Stronger are the play’s smaller moments of human risk, of putting something out there with no certainty about where it might lead. Koogler has an ear for quietly shattering letdowns, as when Ali calls her ex in New York and floats the idea of coming back — tiny, awful shifts in Zilles’s face and voice tell us everything as, after a pause, she hurries onwards with, “No, that makes sense. I get that” — or when Ali’s mother, Ella, makes an unexpected request of a new acquaintance. Ella, who’s hiding the severity of her situation while also making plans for an assisted death, has enlisted the local editor, Joy Mead, to help her write her own obituary. But she flips every meeting into interviewing Joy — cooking her dinner, listening to her stories of the time she spent in a cult, eyes wide and a “That’s fascinating” always on her lips. Plunkett, so adept at channeling great pain through layers of gauzy lightness, reveals the depths of the character’s fear and avoidance when Ella asks if Joy will be present for her death. The editor stiffens. “Don’t you have people who know you?” she says, and the wrecking ball of disappointment swings straight at Ella’s chest.

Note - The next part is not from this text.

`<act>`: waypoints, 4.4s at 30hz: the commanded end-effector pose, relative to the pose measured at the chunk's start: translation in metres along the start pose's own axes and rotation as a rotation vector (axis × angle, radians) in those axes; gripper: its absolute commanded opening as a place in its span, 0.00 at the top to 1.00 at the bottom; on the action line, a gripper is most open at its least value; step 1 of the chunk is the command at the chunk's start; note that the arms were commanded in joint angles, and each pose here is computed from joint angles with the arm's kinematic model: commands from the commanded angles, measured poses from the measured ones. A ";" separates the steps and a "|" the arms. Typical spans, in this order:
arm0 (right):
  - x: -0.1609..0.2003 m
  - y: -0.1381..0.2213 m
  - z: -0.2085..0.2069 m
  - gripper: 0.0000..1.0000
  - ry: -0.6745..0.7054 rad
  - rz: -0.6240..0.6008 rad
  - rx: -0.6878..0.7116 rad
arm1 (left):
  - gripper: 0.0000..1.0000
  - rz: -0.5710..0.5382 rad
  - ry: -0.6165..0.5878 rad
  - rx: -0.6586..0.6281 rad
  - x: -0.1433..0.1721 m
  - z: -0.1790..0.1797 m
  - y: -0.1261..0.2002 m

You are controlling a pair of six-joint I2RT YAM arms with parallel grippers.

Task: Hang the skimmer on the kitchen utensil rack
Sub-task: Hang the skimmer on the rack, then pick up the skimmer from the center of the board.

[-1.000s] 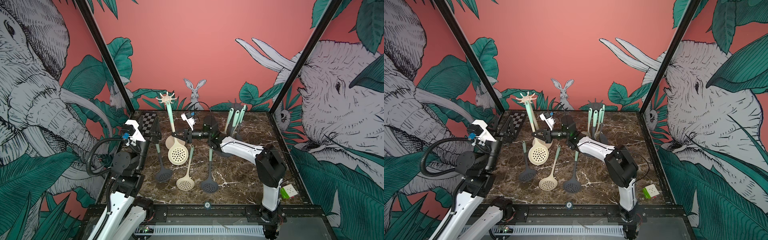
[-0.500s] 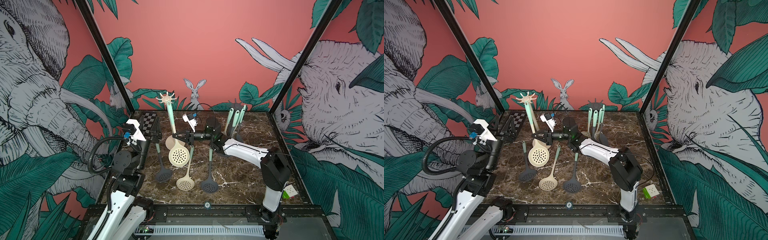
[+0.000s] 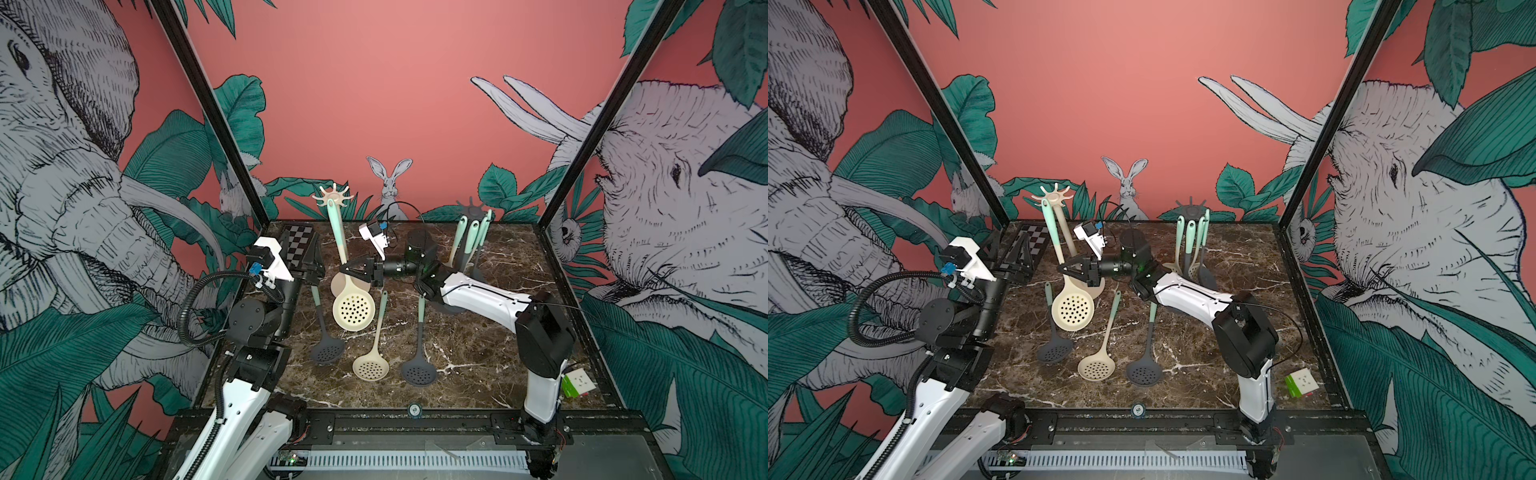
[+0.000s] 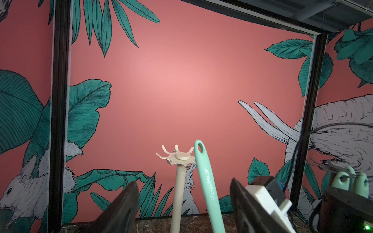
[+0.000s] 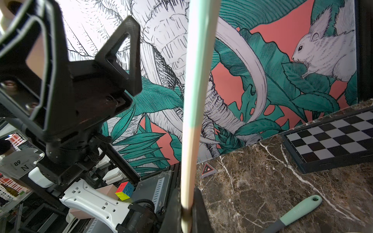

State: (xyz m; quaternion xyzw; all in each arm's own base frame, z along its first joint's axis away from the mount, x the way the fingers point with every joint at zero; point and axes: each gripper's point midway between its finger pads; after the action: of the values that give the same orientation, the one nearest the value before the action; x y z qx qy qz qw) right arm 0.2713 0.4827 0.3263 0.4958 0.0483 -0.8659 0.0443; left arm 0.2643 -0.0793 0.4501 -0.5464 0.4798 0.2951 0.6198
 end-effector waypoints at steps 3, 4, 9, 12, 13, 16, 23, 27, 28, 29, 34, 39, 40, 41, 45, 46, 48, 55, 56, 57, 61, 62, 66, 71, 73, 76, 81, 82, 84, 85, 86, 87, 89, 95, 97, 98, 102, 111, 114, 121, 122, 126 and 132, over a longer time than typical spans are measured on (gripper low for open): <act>-0.005 -0.005 0.004 1.00 0.015 -0.005 -0.022 | 0.27 -0.034 -0.005 0.012 -0.010 -0.002 0.001; -0.004 -0.005 0.003 1.00 0.013 -0.006 -0.017 | 0.27 -0.031 -0.005 0.013 -0.009 -0.002 0.000; 0.000 -0.005 -0.003 1.00 0.000 -0.002 -0.001 | 0.27 -0.030 -0.005 0.013 -0.009 -0.002 0.001; 0.002 -0.005 -0.005 1.00 -0.007 -0.001 0.003 | 0.27 -0.031 -0.005 0.014 -0.009 -0.002 0.001; 0.002 -0.005 -0.005 1.00 -0.008 -0.001 0.001 | 0.27 -0.033 -0.005 0.015 -0.009 -0.002 0.001; 0.004 -0.005 -0.008 1.00 -0.015 -0.003 0.004 | 0.27 -0.031 -0.004 0.013 -0.008 -0.002 0.001; 0.007 -0.003 -0.014 1.00 -0.039 -0.005 0.008 | 0.27 -0.033 -0.002 0.015 -0.009 -0.002 0.003; 0.009 -0.003 -0.017 1.00 -0.051 -0.008 0.013 | 0.27 -0.035 -0.002 0.013 -0.010 -0.002 0.004; 0.010 -0.003 -0.017 1.00 -0.055 -0.007 0.015 | 0.27 -0.034 -0.003 0.013 -0.009 -0.002 0.004; 0.010 -0.003 -0.017 1.00 -0.057 -0.007 0.015 | 0.27 -0.034 -0.003 0.011 -0.009 -0.001 0.005; 0.018 -0.002 -0.024 1.00 -0.075 0.004 0.029 | 0.27 -0.032 0.001 0.012 -0.007 -0.002 0.005; 0.031 -0.003 -0.036 1.00 -0.107 0.029 0.047 | 0.27 -0.035 0.005 0.011 -0.008 -0.001 0.006; 0.033 -0.003 -0.038 1.00 -0.114 0.033 0.051 | 0.27 -0.034 0.004 0.011 -0.008 -0.001 0.006; 0.034 -0.003 -0.039 1.00 -0.115 0.034 0.053 | 0.28 -0.033 0.006 0.011 -0.007 -0.001 0.006; 0.041 -0.002 -0.046 0.88 -0.129 0.052 0.077 | 0.27 -0.031 0.007 0.009 -0.006 -0.001 0.006; 0.041 -0.001 -0.047 0.82 -0.129 0.055 0.086 | 0.27 -0.031 0.007 0.008 -0.006 -0.001 0.006; 0.043 0.001 -0.051 0.69 -0.129 0.066 0.109 | 0.27 -0.031 0.009 0.007 -0.005 0.000 0.006; 0.038 0.013 -0.062 0.47 -0.127 0.062 0.177 | 0.27 -0.026 0.006 0.002 -0.002 0.000 0.004; 0.038 0.016 -0.064 0.46 -0.127 0.064 0.193 | 0.27 -0.028 0.007 0.003 -0.002 0.000 0.003; 0.039 0.019 -0.066 0.45 -0.128 0.068 0.210 | 0.27 -0.026 0.006 0.001 -0.002 0.000 0.003; 0.051 0.033 -0.077 0.44 -0.134 0.108 0.311 | 0.27 -0.023 0.006 0.004 0.000 0.000 0.002; 0.055 0.036 -0.079 0.43 -0.132 0.122 0.336 | 0.27 -0.024 0.007 0.005 0.000 0.000 0.001; 0.067 0.045 -0.079 0.42 -0.144 0.142 0.368 | 0.27 -0.022 0.006 0.006 0.002 -0.001 -0.002; 0.080 0.055 -0.072 0.41 -0.154 0.161 0.372 | 0.27 -0.021 0.007 0.007 0.004 -0.001 -0.005; 0.083 0.056 -0.068 0.41 -0.142 0.169 0.363 | 0.28 -0.019 0.007 0.007 0.006 -0.001 -0.006; 0.084 0.055 -0.063 0.41 -0.102 0.174 0.349 | 0.28 -0.020 0.011 0.005 0.007 0.000 -0.007; 0.096 0.054 -0.044 0.43 0.026 0.266 0.348 | 0.27 -0.018 0.010 0.005 0.008 0.000 -0.008; 0.102 0.054 -0.039 0.43 0.065 0.303 0.356 | 0.27 -0.019 0.010 0.003 0.007 0.000 -0.008; 0.115 0.054 -0.028 0.44 0.141 0.384 0.359 | 0.27 -0.019 0.009 0.003 0.007 0.000 -0.008; 0.123 0.055 -0.022 0.44 0.175 0.430 0.365 | 0.28 -0.017 0.009 0.002 0.008 0.000 -0.008; 0.131 0.056 -0.020 0.44 0.196 0.471 0.373 | 0.27 -0.016 0.010 0.001 0.008 0.001 -0.009; 0.138 0.057 -0.017 0.45 0.218 0.508 0.378 | 0.27 -0.017 0.009 0.000 0.008 0.001 -0.009; 0.155 0.058 -0.009 0.46 0.253 0.587 0.381 | 0.27 -0.012 0.013 -0.003 0.010 0.002 -0.009; 0.202 0.065 0.009 0.45 0.344 0.816 0.403 | 0.25 0.002 0.017 -0.010 0.016 0.003 -0.013; 0.219 0.069 0.013 0.44 0.373 0.894 0.414 | 0.25 0.003 0.021 -0.011 0.018 0.004 -0.015; 0.215 0.063 0.016 0.44 0.401 0.899 0.418 | 0.25 0.005 0.024 -0.011 0.019 0.004 -0.015; 0.229 0.059 0.022 0.43 0.452 0.967 0.430 | 0.25 0.004 0.033 -0.015 0.021 0.005 -0.016; 0.254 0.049 0.018 0.39 0.532 1.081 0.509 | 0.24 0.000 0.028 -0.048 0.018 0.012 -0.015; 0.259 0.047 0.013 0.41 0.522 1.096 0.529 | 0.24 0.002 0.032 -0.050 0.018 0.013 -0.016; 0.271 0.038 0.012 0.46 0.440 1.128 0.515 | 0.24 0.005 0.049 -0.048 0.019 0.013 -0.014; 0.273 0.037 0.012 0.47 0.433 1.131 0.511 | 0.23 0.007 0.051 -0.046 0.020 0.013 -0.013; 0.276 0.037 0.016 0.49 0.400 1.124 0.496 | 0.23 0.004 0.062 -0.038 0.018 0.011 -0.011; 0.277 0.033 0.032 0.49 0.336 1.090 0.438 | 0.23 0.004 0.083 -0.029 0.021 0.010 -0.008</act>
State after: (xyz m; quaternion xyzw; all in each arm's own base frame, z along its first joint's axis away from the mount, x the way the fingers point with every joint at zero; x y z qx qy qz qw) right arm 0.1211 0.4379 0.0921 0.5903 -0.4044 -0.5950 0.3660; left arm 0.2841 -0.0753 0.4361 -0.5634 0.4964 0.2897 0.5935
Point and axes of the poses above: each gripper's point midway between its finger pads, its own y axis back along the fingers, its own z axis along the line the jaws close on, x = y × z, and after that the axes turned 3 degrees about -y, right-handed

“At no point in my life have I had certainty,” says Zilles — perhaps as Ali, perhaps as simply another islander — during a short solo snippet of a scene. “At every moment I’ve been plagued by doubt, at every moment I feel as if others are so clear on what they want to do, as if they’re so clear and I am always like what the hell should I do I mean is this clear to other people about what the hell to do about anything?” It’s a little scream from the center of the play. The islanders can no more control whether the whales come or go than Ella can control her cancer or Mayor Annie can corral a group of quibbling, digressing neighbors into decisive action. It’s a delicate task to write a play that is, in certain deep senses, about dispersal and diffusion. In its pursuit of those ideas, Deep Blue Sound doesn’t always cohere, but its eddies and tidal pools are still full of treasures.
Deep Blue Sound is at the Public Theater, presented by Clubbed Thumb, through March 29.